▸ **TASK ITEM**: For each line in the material below that holds "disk", copy that line.

▸ **RECORDED INFORMATION**:
◆ ◆ ◆

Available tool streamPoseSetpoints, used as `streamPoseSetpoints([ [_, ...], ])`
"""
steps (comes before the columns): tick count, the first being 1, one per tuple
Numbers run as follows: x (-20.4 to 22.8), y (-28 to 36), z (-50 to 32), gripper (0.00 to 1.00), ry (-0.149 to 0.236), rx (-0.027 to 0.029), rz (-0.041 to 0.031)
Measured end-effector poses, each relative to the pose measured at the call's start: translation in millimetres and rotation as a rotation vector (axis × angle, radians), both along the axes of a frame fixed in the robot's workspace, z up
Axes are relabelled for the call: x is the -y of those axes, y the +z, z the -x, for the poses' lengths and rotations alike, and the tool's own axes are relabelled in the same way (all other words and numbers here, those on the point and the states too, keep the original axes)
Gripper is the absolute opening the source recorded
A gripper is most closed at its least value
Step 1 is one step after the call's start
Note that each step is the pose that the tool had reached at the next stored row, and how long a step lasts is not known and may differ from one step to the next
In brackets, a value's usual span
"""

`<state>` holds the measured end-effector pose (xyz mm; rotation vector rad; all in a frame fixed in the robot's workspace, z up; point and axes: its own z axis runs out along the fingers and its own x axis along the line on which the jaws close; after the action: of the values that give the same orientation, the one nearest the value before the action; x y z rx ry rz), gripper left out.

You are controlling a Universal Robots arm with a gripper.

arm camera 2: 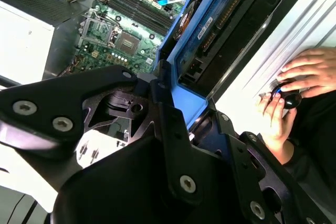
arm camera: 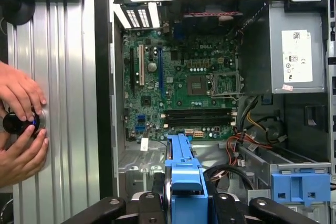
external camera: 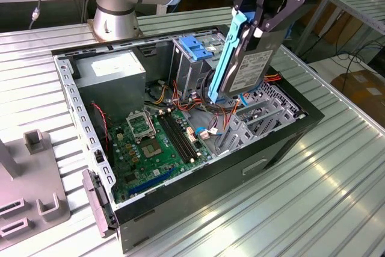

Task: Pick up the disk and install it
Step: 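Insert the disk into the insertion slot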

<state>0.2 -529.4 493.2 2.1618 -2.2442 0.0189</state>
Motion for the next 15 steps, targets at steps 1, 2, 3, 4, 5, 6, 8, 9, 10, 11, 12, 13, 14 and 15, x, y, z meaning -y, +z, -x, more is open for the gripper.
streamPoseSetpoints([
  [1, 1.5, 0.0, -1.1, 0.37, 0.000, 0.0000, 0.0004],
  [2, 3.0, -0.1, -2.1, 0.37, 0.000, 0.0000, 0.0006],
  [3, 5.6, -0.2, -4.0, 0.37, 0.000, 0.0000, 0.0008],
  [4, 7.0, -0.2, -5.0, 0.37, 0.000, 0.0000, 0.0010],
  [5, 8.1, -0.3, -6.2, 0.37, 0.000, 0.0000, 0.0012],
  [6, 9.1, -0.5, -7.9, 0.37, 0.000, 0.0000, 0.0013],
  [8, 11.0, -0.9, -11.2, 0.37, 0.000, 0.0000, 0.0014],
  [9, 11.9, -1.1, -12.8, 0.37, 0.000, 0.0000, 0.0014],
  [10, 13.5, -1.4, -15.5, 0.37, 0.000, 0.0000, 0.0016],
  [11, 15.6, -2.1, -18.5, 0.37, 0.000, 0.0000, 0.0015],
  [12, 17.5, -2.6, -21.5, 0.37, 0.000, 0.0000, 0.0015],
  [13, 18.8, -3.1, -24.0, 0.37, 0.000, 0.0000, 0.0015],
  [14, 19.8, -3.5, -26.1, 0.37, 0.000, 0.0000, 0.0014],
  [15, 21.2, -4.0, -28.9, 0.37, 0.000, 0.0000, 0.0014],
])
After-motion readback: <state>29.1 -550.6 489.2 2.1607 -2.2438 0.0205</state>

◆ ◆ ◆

▸ **TASK SOLUTION**:
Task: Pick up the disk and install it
Step: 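Insert the disk into the insertion slot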

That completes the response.